_Work task_:
Nothing but the lines below between the line holding "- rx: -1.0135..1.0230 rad" and the line holding "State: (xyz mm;", inclusive, should appear in the answer, each set down exactly.

_Supplied material_:
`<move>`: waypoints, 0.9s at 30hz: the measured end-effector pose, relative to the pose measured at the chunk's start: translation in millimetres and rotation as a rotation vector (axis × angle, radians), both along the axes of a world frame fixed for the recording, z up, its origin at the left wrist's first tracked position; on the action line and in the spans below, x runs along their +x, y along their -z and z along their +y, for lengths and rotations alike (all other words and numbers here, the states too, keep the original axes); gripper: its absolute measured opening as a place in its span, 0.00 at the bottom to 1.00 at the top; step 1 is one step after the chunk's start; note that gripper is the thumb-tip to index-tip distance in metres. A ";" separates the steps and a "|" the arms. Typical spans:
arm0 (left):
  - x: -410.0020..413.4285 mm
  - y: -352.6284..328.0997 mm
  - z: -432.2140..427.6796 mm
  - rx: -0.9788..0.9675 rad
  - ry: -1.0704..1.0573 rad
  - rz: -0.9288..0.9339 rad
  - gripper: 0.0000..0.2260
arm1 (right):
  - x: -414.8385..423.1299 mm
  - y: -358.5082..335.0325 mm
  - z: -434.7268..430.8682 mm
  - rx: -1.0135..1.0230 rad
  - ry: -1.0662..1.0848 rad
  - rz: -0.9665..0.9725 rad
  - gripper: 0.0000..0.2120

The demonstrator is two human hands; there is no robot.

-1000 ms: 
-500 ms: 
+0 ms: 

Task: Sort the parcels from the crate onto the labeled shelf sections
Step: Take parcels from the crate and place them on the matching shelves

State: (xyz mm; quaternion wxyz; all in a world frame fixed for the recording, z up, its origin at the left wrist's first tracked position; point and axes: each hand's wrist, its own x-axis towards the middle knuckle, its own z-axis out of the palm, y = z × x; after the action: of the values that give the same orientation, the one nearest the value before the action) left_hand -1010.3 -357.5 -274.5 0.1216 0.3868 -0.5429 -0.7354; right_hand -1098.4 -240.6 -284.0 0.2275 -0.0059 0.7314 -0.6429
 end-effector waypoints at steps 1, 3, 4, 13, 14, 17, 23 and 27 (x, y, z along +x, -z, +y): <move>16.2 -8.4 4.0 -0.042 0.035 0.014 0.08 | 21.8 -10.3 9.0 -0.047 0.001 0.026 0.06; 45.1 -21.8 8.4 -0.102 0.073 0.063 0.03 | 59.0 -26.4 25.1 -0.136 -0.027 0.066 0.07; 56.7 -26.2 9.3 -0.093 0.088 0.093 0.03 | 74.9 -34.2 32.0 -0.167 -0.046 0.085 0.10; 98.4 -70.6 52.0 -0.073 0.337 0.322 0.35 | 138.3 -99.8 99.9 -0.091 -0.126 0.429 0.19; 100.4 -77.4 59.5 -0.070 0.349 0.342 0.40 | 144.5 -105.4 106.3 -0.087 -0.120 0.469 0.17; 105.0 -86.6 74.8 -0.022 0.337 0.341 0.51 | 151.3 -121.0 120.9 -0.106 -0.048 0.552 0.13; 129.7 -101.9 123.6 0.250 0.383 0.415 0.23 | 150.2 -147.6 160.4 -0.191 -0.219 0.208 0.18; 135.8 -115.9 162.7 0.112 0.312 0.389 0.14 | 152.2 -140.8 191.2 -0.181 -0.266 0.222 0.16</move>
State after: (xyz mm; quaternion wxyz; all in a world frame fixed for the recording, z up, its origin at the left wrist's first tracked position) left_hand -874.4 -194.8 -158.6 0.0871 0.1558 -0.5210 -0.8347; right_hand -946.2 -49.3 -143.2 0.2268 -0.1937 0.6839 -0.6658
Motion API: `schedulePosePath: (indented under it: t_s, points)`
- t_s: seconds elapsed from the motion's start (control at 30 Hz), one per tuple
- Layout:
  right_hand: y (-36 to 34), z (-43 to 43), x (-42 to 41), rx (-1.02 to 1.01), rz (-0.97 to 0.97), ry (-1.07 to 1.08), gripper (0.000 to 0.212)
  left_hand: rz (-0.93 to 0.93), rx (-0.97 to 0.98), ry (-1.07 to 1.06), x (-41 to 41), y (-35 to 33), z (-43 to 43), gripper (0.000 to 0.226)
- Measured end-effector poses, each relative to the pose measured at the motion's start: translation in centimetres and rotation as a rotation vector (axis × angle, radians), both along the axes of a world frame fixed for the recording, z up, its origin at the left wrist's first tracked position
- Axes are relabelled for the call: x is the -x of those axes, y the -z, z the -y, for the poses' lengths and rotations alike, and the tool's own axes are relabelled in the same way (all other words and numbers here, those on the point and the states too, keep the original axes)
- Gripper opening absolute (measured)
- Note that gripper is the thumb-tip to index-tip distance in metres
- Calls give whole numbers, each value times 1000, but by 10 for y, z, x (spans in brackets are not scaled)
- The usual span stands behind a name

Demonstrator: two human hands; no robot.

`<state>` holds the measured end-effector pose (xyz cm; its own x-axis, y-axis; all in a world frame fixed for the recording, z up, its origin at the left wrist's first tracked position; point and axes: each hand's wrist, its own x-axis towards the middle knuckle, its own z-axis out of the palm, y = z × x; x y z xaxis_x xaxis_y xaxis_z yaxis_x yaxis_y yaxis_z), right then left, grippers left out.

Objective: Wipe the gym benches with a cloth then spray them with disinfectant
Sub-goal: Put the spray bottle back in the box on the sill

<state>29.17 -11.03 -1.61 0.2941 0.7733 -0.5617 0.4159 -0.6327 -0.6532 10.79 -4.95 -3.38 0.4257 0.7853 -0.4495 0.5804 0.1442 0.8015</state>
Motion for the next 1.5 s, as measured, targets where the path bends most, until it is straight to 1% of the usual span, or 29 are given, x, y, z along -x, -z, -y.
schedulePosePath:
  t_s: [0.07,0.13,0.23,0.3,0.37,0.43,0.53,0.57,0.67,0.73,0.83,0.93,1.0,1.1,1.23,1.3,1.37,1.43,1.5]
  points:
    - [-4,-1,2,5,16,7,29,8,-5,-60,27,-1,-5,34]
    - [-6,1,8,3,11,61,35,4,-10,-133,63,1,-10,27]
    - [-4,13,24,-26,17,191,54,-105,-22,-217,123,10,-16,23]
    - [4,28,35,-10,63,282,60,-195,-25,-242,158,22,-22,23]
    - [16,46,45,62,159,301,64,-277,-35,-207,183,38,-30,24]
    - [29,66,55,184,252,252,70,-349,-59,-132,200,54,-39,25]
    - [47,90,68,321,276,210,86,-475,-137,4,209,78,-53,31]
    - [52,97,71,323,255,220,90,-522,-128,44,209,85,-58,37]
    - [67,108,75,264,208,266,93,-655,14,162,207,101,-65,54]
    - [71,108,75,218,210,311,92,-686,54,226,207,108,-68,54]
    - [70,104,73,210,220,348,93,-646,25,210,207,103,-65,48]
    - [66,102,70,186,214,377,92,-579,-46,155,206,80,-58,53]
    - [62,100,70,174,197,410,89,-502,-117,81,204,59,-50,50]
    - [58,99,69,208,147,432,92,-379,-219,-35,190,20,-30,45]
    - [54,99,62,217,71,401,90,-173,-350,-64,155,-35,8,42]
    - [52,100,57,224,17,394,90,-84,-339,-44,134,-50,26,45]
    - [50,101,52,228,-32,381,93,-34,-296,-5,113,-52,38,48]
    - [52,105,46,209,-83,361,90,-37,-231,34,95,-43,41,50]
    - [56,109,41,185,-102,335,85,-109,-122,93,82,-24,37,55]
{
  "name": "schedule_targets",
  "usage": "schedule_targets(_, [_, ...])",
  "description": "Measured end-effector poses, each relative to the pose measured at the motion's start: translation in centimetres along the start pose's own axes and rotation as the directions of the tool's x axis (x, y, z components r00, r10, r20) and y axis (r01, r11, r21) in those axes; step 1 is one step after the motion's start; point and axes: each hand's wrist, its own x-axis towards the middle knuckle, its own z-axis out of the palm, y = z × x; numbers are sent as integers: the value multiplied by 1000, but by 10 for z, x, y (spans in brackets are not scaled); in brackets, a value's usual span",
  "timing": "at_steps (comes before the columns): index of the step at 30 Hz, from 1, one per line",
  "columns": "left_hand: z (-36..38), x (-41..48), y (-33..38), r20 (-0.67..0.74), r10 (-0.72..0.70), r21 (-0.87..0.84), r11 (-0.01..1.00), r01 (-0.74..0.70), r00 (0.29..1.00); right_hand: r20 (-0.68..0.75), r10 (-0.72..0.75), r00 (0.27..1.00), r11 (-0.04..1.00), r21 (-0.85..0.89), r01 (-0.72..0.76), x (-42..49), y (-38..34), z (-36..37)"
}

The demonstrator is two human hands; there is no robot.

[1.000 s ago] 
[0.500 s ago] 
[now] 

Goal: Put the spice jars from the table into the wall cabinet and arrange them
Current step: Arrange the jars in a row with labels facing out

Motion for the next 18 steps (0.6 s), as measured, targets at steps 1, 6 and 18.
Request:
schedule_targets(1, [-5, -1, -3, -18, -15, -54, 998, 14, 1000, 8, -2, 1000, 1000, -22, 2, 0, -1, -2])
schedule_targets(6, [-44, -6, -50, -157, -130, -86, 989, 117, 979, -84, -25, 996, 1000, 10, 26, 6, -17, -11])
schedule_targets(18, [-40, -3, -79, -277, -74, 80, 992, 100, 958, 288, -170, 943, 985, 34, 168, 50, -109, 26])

_Result of the task_:
  - rx: -1.0135..1.0230 rad
  - ry: -1.0662..1.0848 rad
  - rz: -0.9665..0.9725 rad
  - gripper: 0.0000..0.2120

The demonstrator is two human hands; there is no robot.

-1000 ms: 
-500 ms: 
+0 ms: 

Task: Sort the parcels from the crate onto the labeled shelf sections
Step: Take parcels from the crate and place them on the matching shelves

State: (xyz mm; quaternion wxyz; all in a world frame fixed for the recording, z up, its origin at the left wrist's first tracked position; point and axes: each hand's wrist, its own x-axis towards the middle knuckle, its own z-axis out of the palm, y = z × x; after the action: of the values that give the same orientation, the one nearest the value before the action) left_hand -1010.3 -357.5 -274.5 0.1216 0.3868 -0.5429 -0.7354; right_hand -1098.4 -240.6 -284.0 0.2275 -0.0059 0.7314 -0.6429

This output completes the exercise.